Since the mid-1950s, research has suggested that happiness in life is shaped like a curve.

It starts from adolescence to early adulthood.

From about the middle of the second decade of life, happiness begins to decline due to multiple obligations. The feeling of happiness starts to increase again after 60 years.

However, it seems that this curve as a shape no longer corresponds to today’s reality. Young adults are no longer as happy as older adults.

They are not even as happy as middle-aged people. This is the conclusion of a new survey conducted in Great Britain.

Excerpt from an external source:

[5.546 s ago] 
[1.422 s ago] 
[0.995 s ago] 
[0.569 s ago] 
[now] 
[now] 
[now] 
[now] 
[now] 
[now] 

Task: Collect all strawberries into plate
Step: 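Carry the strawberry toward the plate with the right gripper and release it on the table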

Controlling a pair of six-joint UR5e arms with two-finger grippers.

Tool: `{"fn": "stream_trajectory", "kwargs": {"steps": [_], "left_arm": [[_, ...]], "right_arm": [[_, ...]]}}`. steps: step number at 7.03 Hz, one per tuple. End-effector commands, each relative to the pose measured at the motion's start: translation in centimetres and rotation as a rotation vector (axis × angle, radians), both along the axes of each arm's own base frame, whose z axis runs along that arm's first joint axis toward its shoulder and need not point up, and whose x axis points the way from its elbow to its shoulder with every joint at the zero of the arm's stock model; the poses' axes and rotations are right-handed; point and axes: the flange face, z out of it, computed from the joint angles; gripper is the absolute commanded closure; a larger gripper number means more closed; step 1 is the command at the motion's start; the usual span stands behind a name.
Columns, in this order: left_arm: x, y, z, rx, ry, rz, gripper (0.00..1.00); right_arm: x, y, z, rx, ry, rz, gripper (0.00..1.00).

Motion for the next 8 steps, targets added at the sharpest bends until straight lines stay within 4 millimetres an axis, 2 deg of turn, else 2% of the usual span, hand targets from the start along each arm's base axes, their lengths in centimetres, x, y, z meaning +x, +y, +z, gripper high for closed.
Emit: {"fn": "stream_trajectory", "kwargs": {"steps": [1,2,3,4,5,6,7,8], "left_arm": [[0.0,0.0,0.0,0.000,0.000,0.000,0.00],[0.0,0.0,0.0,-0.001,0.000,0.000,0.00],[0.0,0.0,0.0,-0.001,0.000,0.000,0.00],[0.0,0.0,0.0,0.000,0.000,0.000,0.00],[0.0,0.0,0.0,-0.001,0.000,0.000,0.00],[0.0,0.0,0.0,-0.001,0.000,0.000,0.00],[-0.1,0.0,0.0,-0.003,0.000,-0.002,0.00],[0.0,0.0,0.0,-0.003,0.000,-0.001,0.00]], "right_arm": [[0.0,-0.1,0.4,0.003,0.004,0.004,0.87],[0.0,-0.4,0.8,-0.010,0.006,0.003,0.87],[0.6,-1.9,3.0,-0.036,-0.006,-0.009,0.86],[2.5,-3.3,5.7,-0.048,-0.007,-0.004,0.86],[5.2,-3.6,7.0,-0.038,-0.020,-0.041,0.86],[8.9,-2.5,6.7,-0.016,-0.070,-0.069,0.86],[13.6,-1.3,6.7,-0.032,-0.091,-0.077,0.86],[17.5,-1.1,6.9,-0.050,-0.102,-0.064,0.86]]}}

The reasons why young people feel happy – or at least until now we thought they were happy – happiness researcher Tobias Ess from Witten Herdecke University describes them as follows: “It is the youthful happiness of expectation, of expectation.

Teenagers and young people want to try things, they want to grow, they like to take risks and they like adventure.”

Global crises and social media

But today young adults and teenagers no longer experience this early phase of happiness. In contrast, the period of adolescence and young adulthood is characterized by anxiety, uncertainty and lack of confidence about the future.

And this is not due to the restrictions imposed during the coronavirus pandemic. The measurements had already started in 2011.

Tobias Es explains why young people find it increasingly difficult to see the future with optimism: “Let’s think about global crises, environmental destruction, wars, but also the depreciation of values, the threat to democracy, the threat to personal security, but also the share of social media.».

The result is that the world as a whole is increasingly perceived as hostile, and this reduces the feeling of happiness, according to Tobias S.

Women are more unhappy

Constant comparison with others on social media leads young people to often feel “less than”.

They focus on their shortcomings and develop fears about real life. “We see that people find it more and more difficult to go to the doctor for example, because they take everything or many things into a virtual reality.”

Young women even seem to be particularly unhappy, especially between the ages of 18 and 25.

The British authors of the study speculate that the reason is that girls and young women feel very insecure about their bodies because of the content of social media.

The figures are also based on US data from the National Health Service CDC.

They find a very large increase in feeling hopeless before the age of 25, and this is also because young people today have less self-confidence and a less positive view of the world. The phenomenon is also found in many other large countries such as Australia, New Zealand and Canada.

Meanwhile from 2020 to 2023 a very large data bank covering 34 countries has been created. And in these 34 countries the data also shows that young people today are not as happy as one would expect at their age.